A century ago, the zhree landed on Earth to begin the colonization process. Though the alien race hoped to avoid bloodshed, communication barriers led to years of war with humankind before peace could finally be reached. With their superior technology and protective exocels, the zhree eventually prevailed. Now, a hundred years later, humans and zhree co-exist more or less peacefully, with willing humans incorporated into the zhree social structure – if not as equals, then still as valued members of society.
In return, the zhree have shared their advanced biotechnology with humans, so that they can go through the Hardening process to obtain exocels of their own. Donovan Reyes is one such “exo,” a soldier responsible for quelling outbreaks of the resistance group Sapience. When Donovan is captured by Sapience members, Earth’s fragile peace is threatened.

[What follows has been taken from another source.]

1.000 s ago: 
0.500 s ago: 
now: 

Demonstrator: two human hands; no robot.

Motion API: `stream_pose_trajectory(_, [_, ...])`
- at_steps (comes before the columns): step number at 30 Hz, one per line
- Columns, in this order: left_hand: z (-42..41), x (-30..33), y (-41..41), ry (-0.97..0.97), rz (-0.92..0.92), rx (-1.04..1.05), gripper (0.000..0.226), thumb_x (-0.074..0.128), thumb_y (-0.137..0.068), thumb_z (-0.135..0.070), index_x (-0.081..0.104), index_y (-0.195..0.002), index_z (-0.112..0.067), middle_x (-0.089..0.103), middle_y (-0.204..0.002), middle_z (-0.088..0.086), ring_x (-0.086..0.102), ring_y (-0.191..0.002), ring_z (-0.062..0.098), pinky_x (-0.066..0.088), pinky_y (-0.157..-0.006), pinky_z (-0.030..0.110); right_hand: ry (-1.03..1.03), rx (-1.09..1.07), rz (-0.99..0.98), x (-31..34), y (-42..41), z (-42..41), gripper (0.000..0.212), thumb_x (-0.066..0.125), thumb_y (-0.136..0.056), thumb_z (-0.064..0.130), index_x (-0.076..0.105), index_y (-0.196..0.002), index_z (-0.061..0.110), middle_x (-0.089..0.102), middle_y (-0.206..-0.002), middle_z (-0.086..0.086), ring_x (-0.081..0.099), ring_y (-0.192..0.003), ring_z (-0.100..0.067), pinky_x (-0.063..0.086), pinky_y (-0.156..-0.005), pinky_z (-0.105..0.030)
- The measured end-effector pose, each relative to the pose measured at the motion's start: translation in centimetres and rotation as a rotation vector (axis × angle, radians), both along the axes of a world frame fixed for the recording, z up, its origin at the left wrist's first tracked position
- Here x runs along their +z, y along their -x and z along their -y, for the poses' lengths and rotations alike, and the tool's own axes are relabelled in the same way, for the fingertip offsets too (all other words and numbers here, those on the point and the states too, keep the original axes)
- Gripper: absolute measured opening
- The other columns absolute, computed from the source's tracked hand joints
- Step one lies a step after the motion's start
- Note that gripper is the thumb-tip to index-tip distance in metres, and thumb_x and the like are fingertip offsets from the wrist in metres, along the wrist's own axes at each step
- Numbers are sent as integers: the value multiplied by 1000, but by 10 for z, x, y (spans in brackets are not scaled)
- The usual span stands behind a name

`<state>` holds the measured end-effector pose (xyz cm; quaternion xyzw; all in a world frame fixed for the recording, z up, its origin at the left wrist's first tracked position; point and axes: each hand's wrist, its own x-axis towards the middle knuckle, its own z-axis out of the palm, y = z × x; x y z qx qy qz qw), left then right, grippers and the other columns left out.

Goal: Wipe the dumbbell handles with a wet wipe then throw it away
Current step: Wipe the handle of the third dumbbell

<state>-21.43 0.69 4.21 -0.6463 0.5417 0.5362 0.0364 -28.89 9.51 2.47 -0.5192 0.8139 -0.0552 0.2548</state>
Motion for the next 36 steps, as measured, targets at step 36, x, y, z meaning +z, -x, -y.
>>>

Fonda Lee’s Exo is the most enjoyable YA science fiction I’ve read in a while, in large part because of the way it subverts tropes of the genre. In spite of the aliens, the world of Exo isn’t that different from YA dystopias like The Hunger Games, where a populist rebellion is pitted against a more powerful and organized force. What’s different in Lee’s interpretation is that the “right” and “wrong” sides aren’t clearly defined, either for the characters or the reader. Donovan is convinced of the righteousness of zhree rule, even as Sapience rebels try to convince him otherwise. Sapience members are equally certain they’re right, and neither side can be convinced.
Lee’s innovations, coupled with expert pacing and readable prose, meant that I zoomed through Exo in just a few hours. The sequel, Cross Fire has just been released, and I can’t wait to find out what’s next.
A copy of this book was provided by the publisher for review.